* **Work request**: Copy the records below word for word. Stop after the line that contains "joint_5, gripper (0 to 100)".

[Items listed in a dataset]
======

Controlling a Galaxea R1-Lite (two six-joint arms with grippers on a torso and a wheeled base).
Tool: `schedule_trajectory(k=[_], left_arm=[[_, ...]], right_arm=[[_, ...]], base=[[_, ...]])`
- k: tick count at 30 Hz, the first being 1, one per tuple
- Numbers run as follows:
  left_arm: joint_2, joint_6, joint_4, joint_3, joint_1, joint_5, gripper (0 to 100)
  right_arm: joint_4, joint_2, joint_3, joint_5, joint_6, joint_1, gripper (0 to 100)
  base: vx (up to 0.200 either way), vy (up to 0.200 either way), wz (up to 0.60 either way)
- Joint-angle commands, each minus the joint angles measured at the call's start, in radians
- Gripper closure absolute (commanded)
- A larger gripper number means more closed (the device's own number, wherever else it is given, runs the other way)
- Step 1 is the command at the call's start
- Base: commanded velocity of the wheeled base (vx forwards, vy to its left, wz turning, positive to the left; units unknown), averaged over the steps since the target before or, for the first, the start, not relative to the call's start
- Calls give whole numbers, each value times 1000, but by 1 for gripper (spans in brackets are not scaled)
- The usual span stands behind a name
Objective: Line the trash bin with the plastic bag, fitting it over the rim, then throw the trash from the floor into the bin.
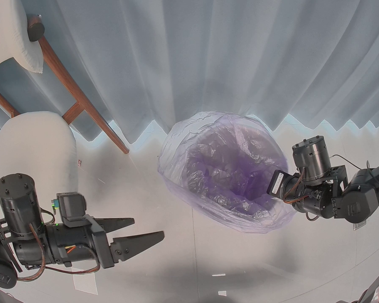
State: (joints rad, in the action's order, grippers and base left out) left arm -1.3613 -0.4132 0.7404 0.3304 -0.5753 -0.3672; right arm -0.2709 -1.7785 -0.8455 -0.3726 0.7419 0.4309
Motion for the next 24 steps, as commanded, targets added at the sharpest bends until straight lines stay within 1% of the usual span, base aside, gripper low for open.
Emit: schedule_trajectory(k=[1, 2, 3, 5, 10, 12, 14, 15, 16, 19, 24], left_arm=[[-137, -226, 11, 159, -150, 100, 0], [-179, -334, 10, 199, -202, 179, 0], [-202, -372, 11, 211, -235, 218, 0], [-216, -409, 11, 225, -275, 251, 0], [-237, -434, 0, 246, -298, 257, 0], [-242, -484, -4, 285, -302, 258, 0], [-251, -561, -21, 318, -330, 263, 0], [-251, -561, -21, 318, -330, 263, 0], [-268, -595, -52, 338, -344, 272, 0], [-294, -605, -75, 372, -347, 297, 0], [-317, -608, -96, 414, -339, 300, 0]], right_arm=[[-5, 111, 69, -2, 4, 5, 100], [-8, 125, 82, -2, 4, 3, 100], [-10, 131, 83, -2, 4, 3, 100], [-7, 140, 86, -2, 5, 3, 100], [-11, 149, 88, -2, 5, 0, 100], [-11, 148, 89, -2, 5, 0, 100], [-11, 148, 88, -2, 5, 2, 100], [-11, 148, 88, -2, 5, 2, 100], [-13, 149, 83, -2, 5, 2, 100], [-13, 151, 85, -2, 4, 2, 100], [-13, 162, 82, -2, 4, 2, 100]], base=[[0, 0, 0], [0, 0, 0], [0, 0, 0], [0, 0, 0], [0, 0, 0], [0, 0, 0], [0, 0, 0], [0, 0, 0], [0, 0, 0], [0, 0, 0], [0, 0, 0]])
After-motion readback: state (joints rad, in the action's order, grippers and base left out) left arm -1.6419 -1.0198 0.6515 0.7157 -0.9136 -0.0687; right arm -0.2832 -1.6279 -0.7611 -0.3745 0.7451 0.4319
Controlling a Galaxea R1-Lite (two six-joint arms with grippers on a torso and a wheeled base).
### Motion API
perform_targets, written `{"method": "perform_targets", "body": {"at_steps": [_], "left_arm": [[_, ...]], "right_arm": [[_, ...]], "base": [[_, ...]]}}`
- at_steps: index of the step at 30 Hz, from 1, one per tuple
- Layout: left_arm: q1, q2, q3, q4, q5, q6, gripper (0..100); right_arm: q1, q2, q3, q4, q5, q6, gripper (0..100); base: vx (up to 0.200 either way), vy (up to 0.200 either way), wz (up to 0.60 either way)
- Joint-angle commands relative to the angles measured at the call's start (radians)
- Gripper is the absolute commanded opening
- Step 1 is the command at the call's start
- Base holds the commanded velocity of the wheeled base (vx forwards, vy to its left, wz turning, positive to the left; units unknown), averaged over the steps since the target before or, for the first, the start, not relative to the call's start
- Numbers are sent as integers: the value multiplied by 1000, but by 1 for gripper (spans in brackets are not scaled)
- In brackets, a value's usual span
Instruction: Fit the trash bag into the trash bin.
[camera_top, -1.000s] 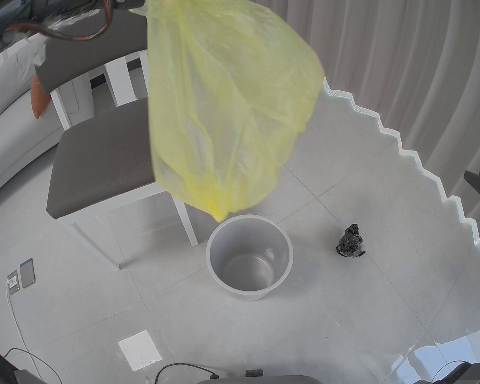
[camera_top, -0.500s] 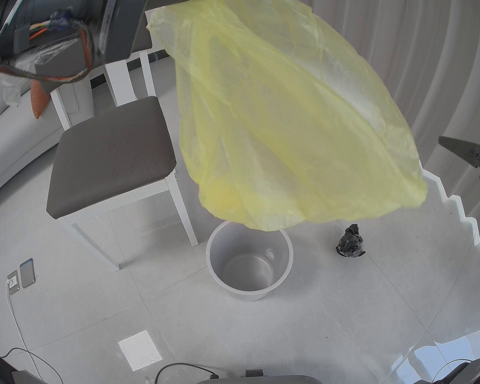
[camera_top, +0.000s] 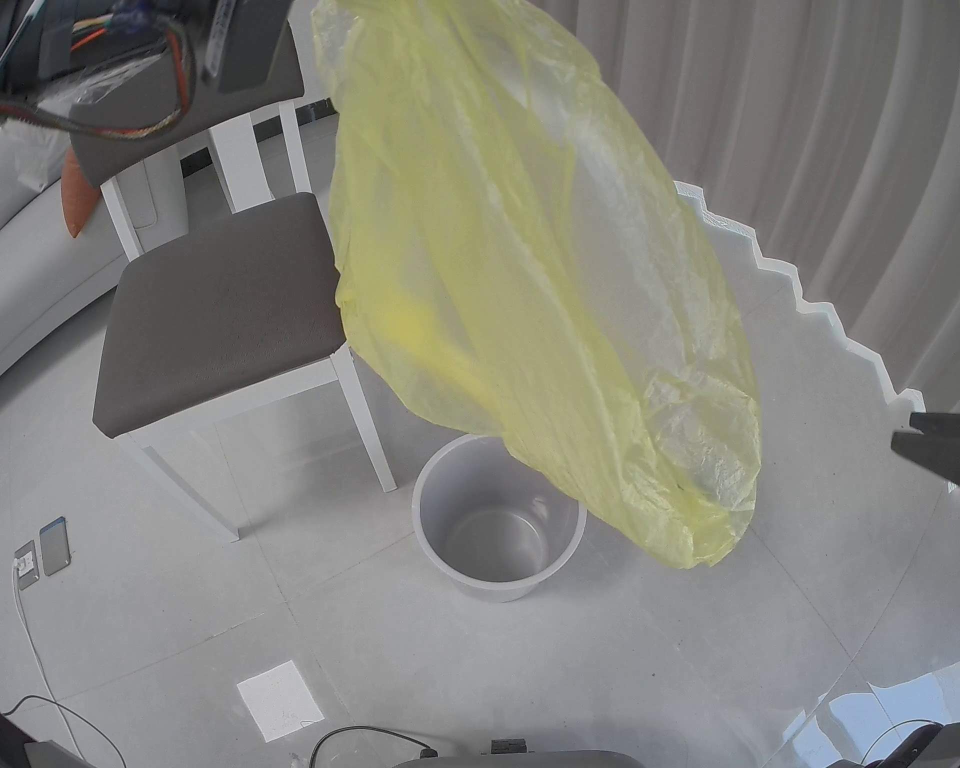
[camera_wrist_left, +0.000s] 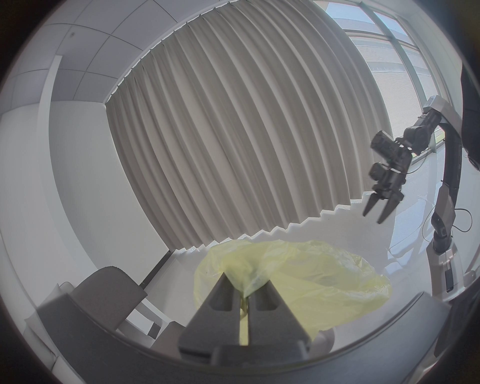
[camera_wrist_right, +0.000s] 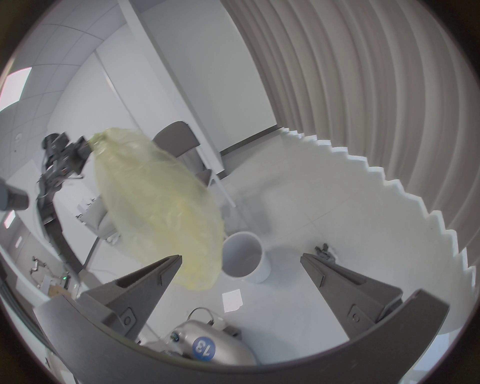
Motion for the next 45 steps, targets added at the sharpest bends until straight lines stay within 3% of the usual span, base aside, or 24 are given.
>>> {"method": "perform_targets", "body": {"at_steps": [1,8,19,24,31,36,45], "left_arm": [[0,1,-11,0,12,0,0],[-13,-8,-14,0,6,0,0],[-25,-5,-36,0,9,0,0],[-25,9,-59,-1,9,0,0],[-39,18,-77,-4,10,0,0],[-46,20,-82,-3,9,0,0],[-46,24,-79,-17,7,-1,0]], "right_arm": [[137,-202,47,103,-1,-3,100],[157,-163,65,102,-2,-1,100],[163,103,51,-109,4,-6,100],[228,144,58,-112,-4,-7,100],[258,227,50,-165,-22,-13,100],[258,281,44,-264,-47,-7,100],[260,339,33,-273,-50,-9,100]], "base": [[0,0,0],[0,0,0],[0,0,0],[0,0,0],[0,0,0],[0,0,0],[0,0,0]]}}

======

* **Answer section**:
Controlling a Galaxea R1-Lite (two six-joint arms with grippers on a torso and a wheeled base).
Tool: `schedule_trajectory(k=[_], left_arm=[[_, ...]], right_arm=[[_, ...]], base=[[_, ...]])`
- k: tick count at 30 Hz, the first being 1, one per tuple
- Numbers run as follows:
  left_arm: joint_2, joint_6, joint_4, joint_3, joint_1, joint_5, gripper (0 to 100)

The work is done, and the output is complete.